PROBLEM TO WORK ON: One figure is wanted here: how many lines in the entries hold the word "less".

Recorded data:

----

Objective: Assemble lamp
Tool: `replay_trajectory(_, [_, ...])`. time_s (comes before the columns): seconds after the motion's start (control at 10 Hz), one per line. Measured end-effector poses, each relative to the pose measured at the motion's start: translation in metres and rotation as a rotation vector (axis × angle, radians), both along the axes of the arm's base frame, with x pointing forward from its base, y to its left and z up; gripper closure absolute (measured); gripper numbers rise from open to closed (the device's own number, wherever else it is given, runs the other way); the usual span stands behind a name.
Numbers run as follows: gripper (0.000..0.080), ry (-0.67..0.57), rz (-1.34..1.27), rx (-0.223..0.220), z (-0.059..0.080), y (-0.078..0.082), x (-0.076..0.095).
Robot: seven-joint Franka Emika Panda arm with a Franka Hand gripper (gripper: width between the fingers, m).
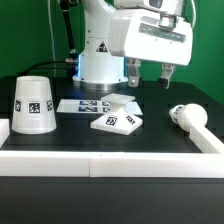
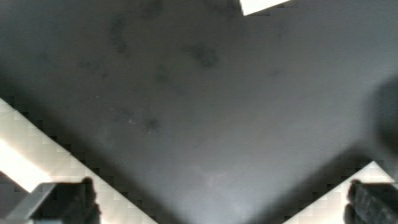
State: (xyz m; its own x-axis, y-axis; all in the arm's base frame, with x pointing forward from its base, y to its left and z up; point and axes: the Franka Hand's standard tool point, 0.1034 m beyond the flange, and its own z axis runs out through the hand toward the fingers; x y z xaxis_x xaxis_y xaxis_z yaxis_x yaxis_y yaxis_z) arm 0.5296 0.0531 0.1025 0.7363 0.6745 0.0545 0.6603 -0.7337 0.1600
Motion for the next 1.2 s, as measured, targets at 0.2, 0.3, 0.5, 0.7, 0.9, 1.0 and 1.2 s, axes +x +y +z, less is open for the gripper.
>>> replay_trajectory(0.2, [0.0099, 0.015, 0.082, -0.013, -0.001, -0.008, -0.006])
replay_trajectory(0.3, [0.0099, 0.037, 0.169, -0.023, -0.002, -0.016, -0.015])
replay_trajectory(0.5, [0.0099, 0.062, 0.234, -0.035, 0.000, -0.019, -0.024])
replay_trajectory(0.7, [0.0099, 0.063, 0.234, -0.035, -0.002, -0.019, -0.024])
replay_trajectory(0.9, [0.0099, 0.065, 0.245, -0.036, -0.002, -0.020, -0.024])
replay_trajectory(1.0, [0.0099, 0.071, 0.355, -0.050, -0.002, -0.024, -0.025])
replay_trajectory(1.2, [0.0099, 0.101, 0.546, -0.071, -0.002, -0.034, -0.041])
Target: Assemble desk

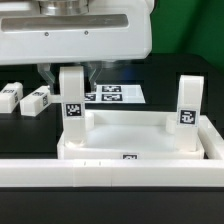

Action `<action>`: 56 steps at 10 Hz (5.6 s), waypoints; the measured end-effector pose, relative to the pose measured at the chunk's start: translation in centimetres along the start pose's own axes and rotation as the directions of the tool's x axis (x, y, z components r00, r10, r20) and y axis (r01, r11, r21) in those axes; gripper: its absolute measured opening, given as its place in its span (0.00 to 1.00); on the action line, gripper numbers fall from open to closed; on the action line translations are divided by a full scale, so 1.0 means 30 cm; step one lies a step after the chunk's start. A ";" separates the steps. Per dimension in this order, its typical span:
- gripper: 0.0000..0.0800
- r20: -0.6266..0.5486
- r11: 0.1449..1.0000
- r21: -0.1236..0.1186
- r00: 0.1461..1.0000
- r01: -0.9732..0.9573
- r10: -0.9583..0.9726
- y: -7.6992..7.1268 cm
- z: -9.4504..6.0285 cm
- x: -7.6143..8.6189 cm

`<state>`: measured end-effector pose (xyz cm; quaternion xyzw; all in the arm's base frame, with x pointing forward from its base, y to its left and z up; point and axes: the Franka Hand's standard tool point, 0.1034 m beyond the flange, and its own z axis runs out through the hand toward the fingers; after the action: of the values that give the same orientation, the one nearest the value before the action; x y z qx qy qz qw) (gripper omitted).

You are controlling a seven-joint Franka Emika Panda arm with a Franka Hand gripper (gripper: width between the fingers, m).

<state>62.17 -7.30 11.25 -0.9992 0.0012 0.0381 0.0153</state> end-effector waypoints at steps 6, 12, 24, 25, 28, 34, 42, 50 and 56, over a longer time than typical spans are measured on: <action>0.36 -0.015 0.817 0.021 0.817 -0.576 0.577 -0.033 0.004 0.007; 0.36 -0.007 0.443 0.028 0.443 -0.896 0.897 -0.031 0.003 0.008; 0.81 -0.029 0.827 0.038 0.827 -0.561 0.562 -0.043 0.009 0.012; 0.81 -0.032 0.871 0.034 0.871 -0.490 0.491 -0.040 0.009 0.011; 0.81 -0.047 0.980 0.020 0.979 -0.196 0.197 -0.052 0.008 0.016; 0.67 -0.059 0.996 0.004 0.994 0.090 -0.090 -0.045 0.012 0.019; 0.36 -0.057 0.981 0.027 0.980 -0.190 0.191 -0.038 0.014 0.020; 0.36 -0.014 0.616 0.066 0.617 -0.785 0.787 -0.024 0.017 0.017; 0.36 0.017 0.334 0.076 0.336 -0.940 0.942 -0.025 0.017 0.019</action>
Offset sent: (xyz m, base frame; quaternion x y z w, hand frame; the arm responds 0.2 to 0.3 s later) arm -0.0138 0.0024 -0.0040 -0.0033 0.0087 0.2938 0.9558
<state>62.71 -6.53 10.71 -0.8151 0.5782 0.0249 0.0268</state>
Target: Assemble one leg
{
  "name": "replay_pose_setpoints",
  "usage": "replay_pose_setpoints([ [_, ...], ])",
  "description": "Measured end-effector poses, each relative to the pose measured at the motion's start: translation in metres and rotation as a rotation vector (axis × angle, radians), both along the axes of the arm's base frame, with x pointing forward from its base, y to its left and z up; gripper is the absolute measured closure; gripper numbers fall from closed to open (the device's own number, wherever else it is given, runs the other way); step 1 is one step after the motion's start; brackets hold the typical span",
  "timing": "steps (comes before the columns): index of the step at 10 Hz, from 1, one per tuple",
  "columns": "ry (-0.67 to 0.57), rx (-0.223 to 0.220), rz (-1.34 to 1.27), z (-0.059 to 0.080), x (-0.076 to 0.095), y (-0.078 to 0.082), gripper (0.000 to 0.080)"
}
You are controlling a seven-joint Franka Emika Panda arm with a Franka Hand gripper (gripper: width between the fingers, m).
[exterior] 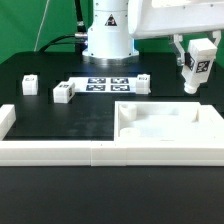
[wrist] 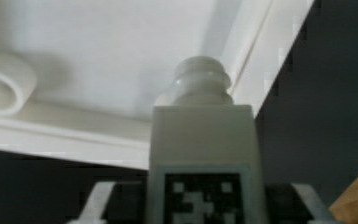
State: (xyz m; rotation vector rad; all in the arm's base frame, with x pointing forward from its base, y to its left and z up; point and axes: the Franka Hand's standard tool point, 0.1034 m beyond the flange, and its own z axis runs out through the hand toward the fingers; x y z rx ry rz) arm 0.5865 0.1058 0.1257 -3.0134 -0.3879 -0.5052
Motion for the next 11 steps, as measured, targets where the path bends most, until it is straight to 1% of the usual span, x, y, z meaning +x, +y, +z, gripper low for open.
replay_pose_setpoints([
  [1, -0.028, 0.002, -0.002, -0.001, -0.001, 0.000, 0.0515],
  [2, -0.022, 0.001, -0.001, -0.002, -0.002, 0.000, 0.0515],
  [3, -0.044, 0.002, -0.001, 0.000, 0.001, -0.001, 0.0515],
  [4, -0.182, 0.002, -0.003, 0.004, 0.007, -0.006, 0.0515],
  [5, -0.192, 0.000, -0.002, -0.009, 0.001, -0.007, 0.0515],
  [6, -0.192, -0.001, 0.004, -0.009, 0.008, -0.006, 0.0515],
  [7, -0.205, 0.003, 0.005, -0.008, 0.020, -0.002, 0.0515],
  [9, -0.222, 0.010, 0.005, -0.012, 0.040, 0.003, 0.0515],
  [10, -0.223, 0.013, 0.005, -0.017, 0.045, 0.005, 0.0515],
  [11, -0.215, 0.013, 0.004, -0.026, 0.044, 0.006, 0.0515],
])
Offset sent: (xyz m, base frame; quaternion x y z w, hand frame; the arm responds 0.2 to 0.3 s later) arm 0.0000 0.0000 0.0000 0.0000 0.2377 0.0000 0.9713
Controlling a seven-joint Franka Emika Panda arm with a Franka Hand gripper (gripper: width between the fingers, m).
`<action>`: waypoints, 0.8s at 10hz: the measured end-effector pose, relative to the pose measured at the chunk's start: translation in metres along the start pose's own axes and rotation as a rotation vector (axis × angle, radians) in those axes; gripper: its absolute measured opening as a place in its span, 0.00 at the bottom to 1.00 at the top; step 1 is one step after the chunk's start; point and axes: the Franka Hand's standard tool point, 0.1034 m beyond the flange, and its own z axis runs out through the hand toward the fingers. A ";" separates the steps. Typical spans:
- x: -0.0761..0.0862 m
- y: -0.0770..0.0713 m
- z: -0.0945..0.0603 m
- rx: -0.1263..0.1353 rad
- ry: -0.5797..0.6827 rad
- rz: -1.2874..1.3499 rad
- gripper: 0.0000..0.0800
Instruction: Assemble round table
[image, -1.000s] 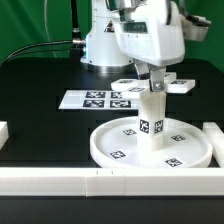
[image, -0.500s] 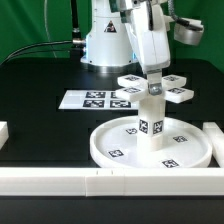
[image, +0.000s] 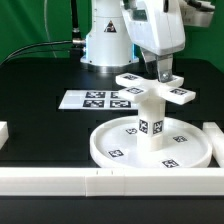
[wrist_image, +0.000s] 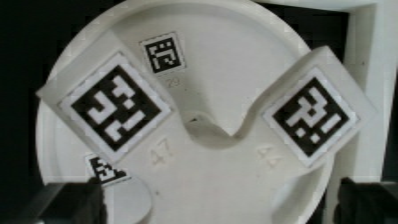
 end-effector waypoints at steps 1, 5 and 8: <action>0.000 0.000 0.000 -0.009 0.008 -0.107 0.81; -0.009 -0.013 -0.007 -0.067 0.023 -0.716 0.81; -0.008 -0.013 -0.006 -0.070 0.018 -0.905 0.81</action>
Offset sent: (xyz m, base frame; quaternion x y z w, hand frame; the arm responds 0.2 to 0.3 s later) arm 0.0150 0.0056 0.0162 -0.0520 -0.0032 -0.2706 0.9613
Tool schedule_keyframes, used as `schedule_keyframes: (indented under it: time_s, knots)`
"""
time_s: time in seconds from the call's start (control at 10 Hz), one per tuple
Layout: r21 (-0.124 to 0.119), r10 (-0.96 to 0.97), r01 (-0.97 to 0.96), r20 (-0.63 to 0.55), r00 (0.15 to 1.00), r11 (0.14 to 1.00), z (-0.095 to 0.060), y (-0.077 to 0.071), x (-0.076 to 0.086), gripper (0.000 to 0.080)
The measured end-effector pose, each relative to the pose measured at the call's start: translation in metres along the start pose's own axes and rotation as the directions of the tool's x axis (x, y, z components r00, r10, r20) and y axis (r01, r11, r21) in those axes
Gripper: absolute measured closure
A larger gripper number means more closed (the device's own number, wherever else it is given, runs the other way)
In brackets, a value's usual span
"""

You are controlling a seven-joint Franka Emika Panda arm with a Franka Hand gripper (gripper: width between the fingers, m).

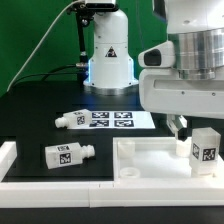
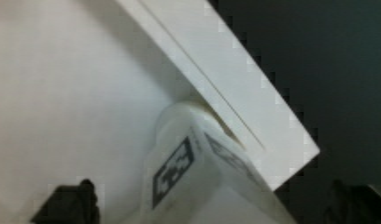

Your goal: Assemble one leg

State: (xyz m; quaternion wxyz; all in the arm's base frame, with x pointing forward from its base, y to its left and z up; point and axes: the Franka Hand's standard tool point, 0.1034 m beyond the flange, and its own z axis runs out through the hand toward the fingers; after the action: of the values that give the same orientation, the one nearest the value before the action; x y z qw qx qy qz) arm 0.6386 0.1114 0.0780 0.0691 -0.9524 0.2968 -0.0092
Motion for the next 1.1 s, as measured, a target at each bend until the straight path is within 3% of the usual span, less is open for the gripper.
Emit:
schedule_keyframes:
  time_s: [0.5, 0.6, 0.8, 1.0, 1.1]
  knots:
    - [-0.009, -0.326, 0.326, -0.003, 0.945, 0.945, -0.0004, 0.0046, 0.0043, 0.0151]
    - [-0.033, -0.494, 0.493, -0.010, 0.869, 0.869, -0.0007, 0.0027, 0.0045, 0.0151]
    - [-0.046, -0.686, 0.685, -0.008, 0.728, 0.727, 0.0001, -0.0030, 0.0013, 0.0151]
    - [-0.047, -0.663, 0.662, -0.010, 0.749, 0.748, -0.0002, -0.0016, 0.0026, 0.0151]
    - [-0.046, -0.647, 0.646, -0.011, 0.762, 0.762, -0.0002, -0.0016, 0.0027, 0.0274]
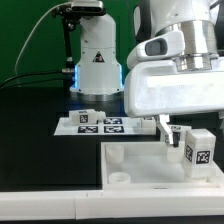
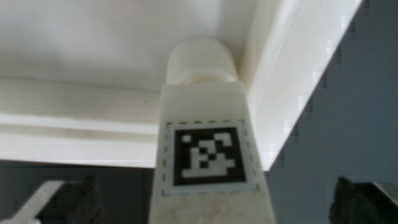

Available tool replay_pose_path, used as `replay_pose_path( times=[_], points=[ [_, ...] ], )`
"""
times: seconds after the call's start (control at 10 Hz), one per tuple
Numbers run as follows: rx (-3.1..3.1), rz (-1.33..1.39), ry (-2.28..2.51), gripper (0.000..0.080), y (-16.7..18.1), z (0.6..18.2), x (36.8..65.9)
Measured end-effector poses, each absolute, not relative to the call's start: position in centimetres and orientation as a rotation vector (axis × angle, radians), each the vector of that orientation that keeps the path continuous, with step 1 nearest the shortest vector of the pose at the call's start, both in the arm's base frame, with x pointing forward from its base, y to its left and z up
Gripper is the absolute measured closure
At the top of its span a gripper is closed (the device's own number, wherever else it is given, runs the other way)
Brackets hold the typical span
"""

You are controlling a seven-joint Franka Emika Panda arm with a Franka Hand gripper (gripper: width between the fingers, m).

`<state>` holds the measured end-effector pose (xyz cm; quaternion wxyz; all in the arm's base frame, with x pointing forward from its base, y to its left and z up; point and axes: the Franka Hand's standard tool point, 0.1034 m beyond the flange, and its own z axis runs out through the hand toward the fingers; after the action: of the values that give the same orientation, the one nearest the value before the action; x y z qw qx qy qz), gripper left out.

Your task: Assemble square table

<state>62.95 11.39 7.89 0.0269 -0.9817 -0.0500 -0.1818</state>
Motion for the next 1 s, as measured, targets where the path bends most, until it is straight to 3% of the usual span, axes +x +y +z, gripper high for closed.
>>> replay_pose_path(
  times=[0.5,0.7,0.9,1.0],
  points=[
    [-3.066,0.079,-0.129,0.015,11.71,8.26,62.89],
    [-3.066,0.053,-0.093,0.0153,11.95,8.31,63.46],
    [-3.066,0.053,-0.064,0.0455,11.94,8.31,63.47],
    [-3.069,0.059,0.1,0.0501,11.7,8.29,63.51]
  ],
)
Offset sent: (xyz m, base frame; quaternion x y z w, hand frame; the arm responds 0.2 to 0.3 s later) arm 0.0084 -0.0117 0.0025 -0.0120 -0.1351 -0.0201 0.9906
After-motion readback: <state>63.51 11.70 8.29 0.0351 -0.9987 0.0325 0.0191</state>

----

WORKED SOLUTION: 2